Masalah yang kita hadapi bukanlah siksaan Tuhan!
Itu adalah biaya yang harus kita bayar, untuk mendapatkan keinginan yang kita harapkan.
Setiap kita harus “membayar” setiap pilihan yang kita pilih, kita harus mau menanggung resiko atas keputusan yang kita ambil, Dan mesti mau menanggung resiko atas alur yang kita lalui.
Kita perlu keyakinan yang teguh, keyakinan yang konsisten, keyakinan yang kuat, bahwa Tuhan Maha Adil, Tuhan Pasti Mengabulkan Permintaan kita, jika kita memang telah pantas untuk mendapatkan apa yang kita inginkan.
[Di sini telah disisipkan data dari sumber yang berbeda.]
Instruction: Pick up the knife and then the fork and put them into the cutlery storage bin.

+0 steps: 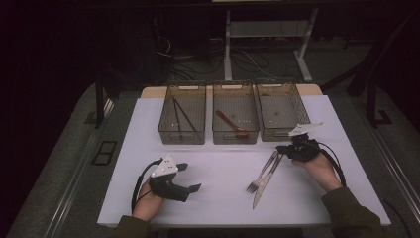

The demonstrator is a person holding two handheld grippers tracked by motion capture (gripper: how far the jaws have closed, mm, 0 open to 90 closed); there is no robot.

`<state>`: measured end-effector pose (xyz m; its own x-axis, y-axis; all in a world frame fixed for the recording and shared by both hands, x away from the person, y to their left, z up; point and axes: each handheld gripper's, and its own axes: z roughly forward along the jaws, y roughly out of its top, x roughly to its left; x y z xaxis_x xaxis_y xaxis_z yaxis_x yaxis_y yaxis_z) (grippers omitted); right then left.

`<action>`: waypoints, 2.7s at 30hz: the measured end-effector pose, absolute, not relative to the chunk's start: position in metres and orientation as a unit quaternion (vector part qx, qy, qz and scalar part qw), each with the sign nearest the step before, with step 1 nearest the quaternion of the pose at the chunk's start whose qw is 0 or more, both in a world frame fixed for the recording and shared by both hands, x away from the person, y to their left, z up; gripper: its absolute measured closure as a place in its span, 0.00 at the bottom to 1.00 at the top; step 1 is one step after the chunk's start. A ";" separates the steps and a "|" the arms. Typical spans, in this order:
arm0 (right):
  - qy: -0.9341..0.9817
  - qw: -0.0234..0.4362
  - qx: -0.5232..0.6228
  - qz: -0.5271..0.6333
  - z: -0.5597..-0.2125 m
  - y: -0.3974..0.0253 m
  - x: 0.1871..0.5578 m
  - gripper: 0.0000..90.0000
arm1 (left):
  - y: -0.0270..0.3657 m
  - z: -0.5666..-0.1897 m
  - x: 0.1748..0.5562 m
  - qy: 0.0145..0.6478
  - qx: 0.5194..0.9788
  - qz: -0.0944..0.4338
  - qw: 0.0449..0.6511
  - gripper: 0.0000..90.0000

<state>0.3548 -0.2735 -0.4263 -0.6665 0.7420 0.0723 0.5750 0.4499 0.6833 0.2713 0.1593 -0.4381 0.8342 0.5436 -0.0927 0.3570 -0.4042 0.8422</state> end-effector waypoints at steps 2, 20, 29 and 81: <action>0.845 0.119 0.389 0.347 -0.428 -0.272 0.355 0.99 | 0.158 -0.438 0.271 0.271 0.832 0.099 0.473 0.15; 0.861 0.109 0.380 0.320 -0.440 -0.262 0.358 0.99 | 0.158 -0.438 0.271 0.271 0.833 0.098 0.472 0.15; 0.866 0.116 0.375 0.310 -0.441 -0.260 0.358 0.99 | 0.157 -0.438 0.271 0.270 0.833 0.098 0.472 0.15; 0.899 0.060 0.353 0.251 -0.429 -0.306 0.310 0.99 | 0.157 -0.438 0.270 0.269 0.833 0.097 0.474 0.15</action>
<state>0.3099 -0.3057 -0.4294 -0.7434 0.6652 0.0698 0.6050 0.6243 0.4941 0.2699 0.1567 -0.4384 0.8360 0.5405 -0.0941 0.3567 -0.4052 0.8417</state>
Tuhan Maha Pengasih Maha Penyayang pada makhlukNYA, maka…….. Permintaan kita akan DIA tunda, jika kita belum pantas menerimanya. Sampai kapan?
Sampai kita pantas untuk menerimanya. Karena dengan kepantasan itu, nilai kemanusiaan kita menjadi meningkat dan anugerah yang diberikan Tuhan tidak berubah menjadi musibah.